**Task to complete:**
Each line of the listing below should be restated word for word.

**Information shown:**
***

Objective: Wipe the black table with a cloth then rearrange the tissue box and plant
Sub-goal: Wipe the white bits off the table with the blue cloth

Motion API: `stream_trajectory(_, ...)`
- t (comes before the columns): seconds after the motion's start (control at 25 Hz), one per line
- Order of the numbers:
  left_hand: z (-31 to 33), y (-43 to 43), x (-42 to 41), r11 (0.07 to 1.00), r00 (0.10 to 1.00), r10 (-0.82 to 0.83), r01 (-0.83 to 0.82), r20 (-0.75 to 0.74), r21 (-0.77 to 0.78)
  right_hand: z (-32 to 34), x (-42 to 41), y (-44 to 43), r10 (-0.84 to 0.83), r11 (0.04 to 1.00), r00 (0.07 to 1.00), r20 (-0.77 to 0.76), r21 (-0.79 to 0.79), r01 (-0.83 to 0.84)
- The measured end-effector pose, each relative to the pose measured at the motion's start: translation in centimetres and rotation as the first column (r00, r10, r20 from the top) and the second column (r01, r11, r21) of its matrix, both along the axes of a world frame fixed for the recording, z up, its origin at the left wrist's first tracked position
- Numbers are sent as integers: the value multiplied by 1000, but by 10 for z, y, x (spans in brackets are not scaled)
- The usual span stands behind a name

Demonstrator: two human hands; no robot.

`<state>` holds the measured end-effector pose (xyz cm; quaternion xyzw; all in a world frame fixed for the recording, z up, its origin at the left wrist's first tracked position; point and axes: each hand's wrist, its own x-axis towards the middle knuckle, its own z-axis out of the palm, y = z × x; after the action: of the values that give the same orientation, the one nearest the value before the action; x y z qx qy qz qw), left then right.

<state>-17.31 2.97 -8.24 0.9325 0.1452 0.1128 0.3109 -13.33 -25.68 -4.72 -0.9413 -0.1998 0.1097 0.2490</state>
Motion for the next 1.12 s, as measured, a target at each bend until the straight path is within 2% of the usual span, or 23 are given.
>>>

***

**Exercise result:**
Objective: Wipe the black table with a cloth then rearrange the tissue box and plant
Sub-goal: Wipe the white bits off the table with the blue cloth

Motion API: `stream_trajectory(_, ...)`
- t (comes before the columns): seconds after the motion's start (control at 25 Hz), one per line
- Order of the numbers:
  left_hand: z (-31 to 33), y (-43 to 43), x (-42 to 41), r11 (0.07 to 1.00), r00 (0.10 to 1.00), r10 (-0.82 to 0.83), r01 (-0.83 to 0.82), r20 (-0.75 to 0.74), r21 (-0.77 to 0.78)
  right_hand: z (-32 to 34), x (-42 to 41), y (-44 to 43), r10 (-0.84 to 0.83), r11 (0.04 to 1.00), r00 (0.07 to 1.00), r20 (-0.77 to 0.76), r21 (-0.79 to 0.79), r01 (-0.83 to 0.84)
- The measured end-effector pose, each relative to the pose measured at the motion's start: translation in centimetres and rotation as the first column (r00, r10, r20 from the top) and the second column (r01, r11, r21) of its matrix, both along the axes of a world frame fixed for the recording, z up, its origin at the left wrist's first tracked position
- Numbers are sent as integers: the value multiplied by 1000, but by 10 for z, y, x (spans in brackets are not scaled)
- The usual span stands behind a name

Demonstrator: two human hands; no robot.

`<state>` holds the measured end-effector pose (xyz cm; quaternion xyzw; all in a world frame fixed for the recording, z up, its origin at the left wrist's first tracked position; point and axes: each hand's wrist, its own x-axis towards the middle knuckle, its own z-axis out of the palm, y = z × x; after the action: of the values that give the same orientation, the one nearest the value before the action; x y z qx qy qz qw), left then right.

<state>-17.31 2.97 -8.24 0.9325 0.1452 0.1128 0.3109 -13.33 -25.68 -4.72 -0.9413 -0.1998 0.1097 0.2490</state>
Motion for the next 1.12 s, as measured, a target at each bend until the straight path is within 2% of the usual span, or 23 are given.
>>>

That completes the answer to this exercise.